Task instructions:
Beneath this instruction is a listing; print exactly the lines in it starting at the line that contains "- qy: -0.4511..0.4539" and going through the line that contains "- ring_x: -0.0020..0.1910".

Data to process:
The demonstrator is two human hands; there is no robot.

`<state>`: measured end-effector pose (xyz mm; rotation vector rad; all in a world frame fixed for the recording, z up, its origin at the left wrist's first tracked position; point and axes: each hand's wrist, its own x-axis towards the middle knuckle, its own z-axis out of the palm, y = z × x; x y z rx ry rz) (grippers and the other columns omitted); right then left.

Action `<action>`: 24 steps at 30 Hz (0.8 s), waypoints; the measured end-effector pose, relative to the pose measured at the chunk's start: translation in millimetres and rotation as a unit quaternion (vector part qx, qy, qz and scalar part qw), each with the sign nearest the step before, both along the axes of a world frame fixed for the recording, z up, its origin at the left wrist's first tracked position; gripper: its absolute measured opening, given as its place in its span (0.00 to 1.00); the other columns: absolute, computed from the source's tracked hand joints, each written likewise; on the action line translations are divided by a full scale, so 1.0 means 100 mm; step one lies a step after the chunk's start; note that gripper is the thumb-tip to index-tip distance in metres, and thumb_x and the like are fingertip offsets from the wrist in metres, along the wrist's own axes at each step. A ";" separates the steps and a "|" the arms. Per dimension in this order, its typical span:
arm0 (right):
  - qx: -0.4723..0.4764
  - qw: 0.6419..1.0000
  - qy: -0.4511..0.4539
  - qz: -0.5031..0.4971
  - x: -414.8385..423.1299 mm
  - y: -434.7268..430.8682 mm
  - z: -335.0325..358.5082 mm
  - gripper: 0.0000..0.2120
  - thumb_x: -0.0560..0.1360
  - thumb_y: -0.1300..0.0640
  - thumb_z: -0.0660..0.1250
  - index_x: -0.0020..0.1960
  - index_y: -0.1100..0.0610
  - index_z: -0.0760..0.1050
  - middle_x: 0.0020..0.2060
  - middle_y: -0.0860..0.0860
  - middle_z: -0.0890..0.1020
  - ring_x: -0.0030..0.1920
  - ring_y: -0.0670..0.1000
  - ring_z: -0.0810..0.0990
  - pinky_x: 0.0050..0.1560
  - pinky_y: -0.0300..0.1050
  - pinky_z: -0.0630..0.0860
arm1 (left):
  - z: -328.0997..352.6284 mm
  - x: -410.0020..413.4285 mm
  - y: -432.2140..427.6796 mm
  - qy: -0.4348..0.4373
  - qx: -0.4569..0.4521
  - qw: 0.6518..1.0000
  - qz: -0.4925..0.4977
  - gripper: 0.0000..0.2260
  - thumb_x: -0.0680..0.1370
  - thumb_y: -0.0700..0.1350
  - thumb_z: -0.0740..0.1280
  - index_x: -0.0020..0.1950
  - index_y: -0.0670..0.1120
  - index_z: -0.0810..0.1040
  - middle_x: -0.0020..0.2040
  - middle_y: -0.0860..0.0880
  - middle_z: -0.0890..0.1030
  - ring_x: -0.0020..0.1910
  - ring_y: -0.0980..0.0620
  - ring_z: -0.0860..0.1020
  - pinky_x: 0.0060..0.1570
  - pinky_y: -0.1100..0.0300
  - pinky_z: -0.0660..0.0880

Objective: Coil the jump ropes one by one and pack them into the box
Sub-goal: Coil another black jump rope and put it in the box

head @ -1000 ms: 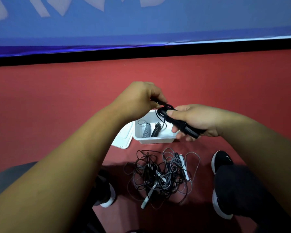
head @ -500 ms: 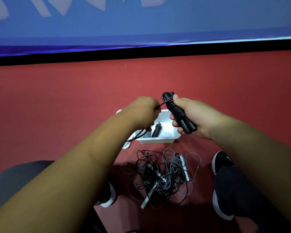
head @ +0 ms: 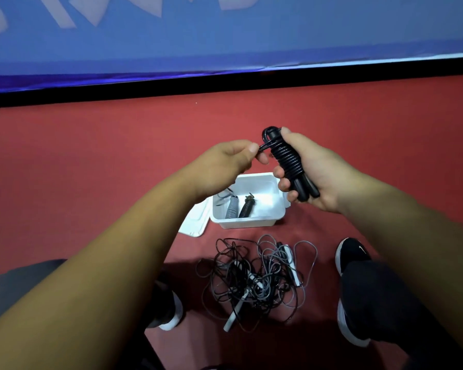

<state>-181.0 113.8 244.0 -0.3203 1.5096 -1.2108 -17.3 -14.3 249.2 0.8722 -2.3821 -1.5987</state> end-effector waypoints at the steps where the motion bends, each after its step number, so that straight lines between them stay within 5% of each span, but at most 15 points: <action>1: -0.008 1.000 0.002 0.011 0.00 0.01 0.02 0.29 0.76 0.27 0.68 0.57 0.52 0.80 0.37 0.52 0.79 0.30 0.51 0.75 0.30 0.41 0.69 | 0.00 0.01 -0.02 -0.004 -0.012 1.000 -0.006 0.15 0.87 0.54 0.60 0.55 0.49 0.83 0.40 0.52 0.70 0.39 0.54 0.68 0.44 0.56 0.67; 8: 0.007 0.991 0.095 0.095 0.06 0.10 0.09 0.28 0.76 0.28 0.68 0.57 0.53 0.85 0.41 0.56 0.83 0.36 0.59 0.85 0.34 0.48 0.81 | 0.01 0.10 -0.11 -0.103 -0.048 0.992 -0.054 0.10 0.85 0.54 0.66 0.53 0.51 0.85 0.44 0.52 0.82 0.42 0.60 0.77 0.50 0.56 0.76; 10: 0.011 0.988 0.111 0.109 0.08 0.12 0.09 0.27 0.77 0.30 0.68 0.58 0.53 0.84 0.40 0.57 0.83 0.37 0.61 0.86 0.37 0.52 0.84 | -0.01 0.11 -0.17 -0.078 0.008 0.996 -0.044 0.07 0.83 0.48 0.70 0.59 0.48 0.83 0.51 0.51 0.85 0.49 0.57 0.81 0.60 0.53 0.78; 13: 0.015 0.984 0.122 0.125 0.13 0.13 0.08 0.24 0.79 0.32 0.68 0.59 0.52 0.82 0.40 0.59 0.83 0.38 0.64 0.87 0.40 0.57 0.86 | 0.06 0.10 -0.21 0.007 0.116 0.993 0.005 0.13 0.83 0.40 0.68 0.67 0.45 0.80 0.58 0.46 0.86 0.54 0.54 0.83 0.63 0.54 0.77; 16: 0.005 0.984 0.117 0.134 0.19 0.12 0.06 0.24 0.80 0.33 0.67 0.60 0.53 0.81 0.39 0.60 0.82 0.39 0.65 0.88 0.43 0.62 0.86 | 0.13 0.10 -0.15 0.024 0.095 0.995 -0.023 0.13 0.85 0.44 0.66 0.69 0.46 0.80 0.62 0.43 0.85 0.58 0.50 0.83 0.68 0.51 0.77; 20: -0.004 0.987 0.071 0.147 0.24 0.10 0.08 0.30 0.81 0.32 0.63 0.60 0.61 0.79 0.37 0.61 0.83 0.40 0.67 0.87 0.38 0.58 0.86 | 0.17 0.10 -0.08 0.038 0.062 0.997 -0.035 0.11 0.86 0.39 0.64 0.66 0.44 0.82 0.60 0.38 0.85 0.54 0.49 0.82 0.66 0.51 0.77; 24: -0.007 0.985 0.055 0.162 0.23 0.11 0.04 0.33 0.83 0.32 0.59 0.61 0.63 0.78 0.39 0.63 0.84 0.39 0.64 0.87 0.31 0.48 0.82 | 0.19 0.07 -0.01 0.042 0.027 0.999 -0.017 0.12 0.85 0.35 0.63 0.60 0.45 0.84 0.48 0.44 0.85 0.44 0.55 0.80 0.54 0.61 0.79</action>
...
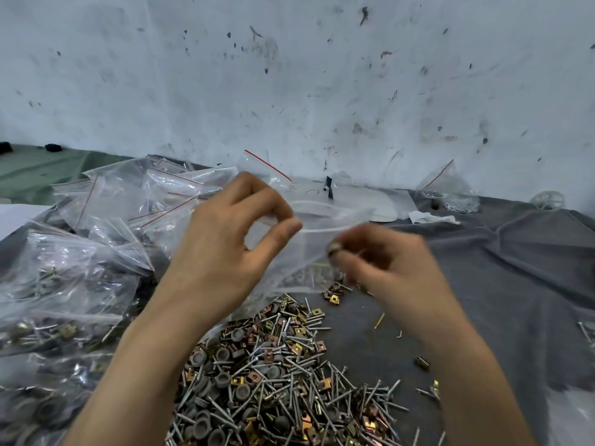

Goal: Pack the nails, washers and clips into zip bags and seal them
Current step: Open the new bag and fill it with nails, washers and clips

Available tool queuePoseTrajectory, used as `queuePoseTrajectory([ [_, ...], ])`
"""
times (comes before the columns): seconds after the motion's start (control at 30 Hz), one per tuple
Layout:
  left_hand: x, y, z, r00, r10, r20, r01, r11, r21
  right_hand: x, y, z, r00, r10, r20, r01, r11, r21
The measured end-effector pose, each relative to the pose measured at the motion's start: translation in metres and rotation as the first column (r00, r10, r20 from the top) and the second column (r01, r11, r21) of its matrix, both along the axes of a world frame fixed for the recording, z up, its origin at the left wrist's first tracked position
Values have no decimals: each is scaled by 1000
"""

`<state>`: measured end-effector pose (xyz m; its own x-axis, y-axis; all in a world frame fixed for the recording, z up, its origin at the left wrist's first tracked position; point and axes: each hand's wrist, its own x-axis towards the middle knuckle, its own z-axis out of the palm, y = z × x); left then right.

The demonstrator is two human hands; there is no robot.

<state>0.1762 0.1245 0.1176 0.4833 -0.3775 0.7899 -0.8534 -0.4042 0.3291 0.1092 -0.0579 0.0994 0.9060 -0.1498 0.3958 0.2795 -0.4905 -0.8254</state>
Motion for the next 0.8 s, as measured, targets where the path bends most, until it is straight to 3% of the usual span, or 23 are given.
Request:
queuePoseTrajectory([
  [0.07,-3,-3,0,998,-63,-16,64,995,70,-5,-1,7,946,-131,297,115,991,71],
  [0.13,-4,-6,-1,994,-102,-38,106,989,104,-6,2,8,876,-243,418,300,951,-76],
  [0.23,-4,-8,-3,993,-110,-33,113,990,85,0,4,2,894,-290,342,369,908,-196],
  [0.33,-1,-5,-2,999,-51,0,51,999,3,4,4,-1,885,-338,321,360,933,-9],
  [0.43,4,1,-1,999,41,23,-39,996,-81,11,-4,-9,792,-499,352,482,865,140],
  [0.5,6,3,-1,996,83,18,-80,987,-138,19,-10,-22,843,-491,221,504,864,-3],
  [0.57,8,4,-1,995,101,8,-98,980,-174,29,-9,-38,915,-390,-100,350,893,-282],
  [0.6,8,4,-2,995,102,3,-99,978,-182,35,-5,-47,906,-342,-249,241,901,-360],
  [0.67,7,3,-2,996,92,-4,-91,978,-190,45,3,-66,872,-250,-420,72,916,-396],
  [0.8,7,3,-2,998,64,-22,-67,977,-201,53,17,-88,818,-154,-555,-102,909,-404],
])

Response:
  - qy: -0.4511..0.4539
  - qz: -0.5031..0.4971
  - x: -414.8385..423.1299 mm
  - y: -434.7268..430.8682 mm
  - z: -335.0325..358.5082 mm
  - gripper: 0.0000..0.2120
  - thumb_x: -0.0560..0.1360
  - thumb_y: -0.1300..0.0640
  - thumb_z: -0.0660..0.1250
  - index_x: -0.0020..0.1960
  - index_y: -0.1100..0.0610
  - index_z: -0.0760..0.1050
  - middle_x: 0.0020..0.2060
  - middle_y: -0.0860..0.0860
  - middle_z: -0.0890..0.1020
  - ring_x: -0.0030..0.1920
  - ring_y: -0.0670..0.1000
  - ring_z: -0.0810..0.0990
  - pinky_x: 0.0050..0.1560
  - pinky_y: -0.0300..0.1050
  - pinky_z: -0.0630..0.0860
arm1 (left):
  - z: -328.0997..352.6284 mm
  - x: -410.0020..413.4285 mm
  - y: -432.2140..427.6796 mm
  - qy: -0.4348..0.4373
  - qx: -0.4569..0.4521
  - qw: 0.6518..1.0000
  - qz: -0.4925..0.4977
  - gripper: 0.0000..0.2260
  - thumb_x: -0.0680..0.1370
  - thumb_y: -0.0700..0.1350
  - thumb_z: -0.0740..0.1280
  - index_x: -0.0020..0.1950
  - index_y: -0.0670..0.1120
  - index_z: -0.0810..0.1040
  - middle_x: -0.0020..0.2040
  - middle_y: -0.0860..0.0880
  - middle_z: -0.0890..0.1030
  - ring_x: -0.0020..0.1910

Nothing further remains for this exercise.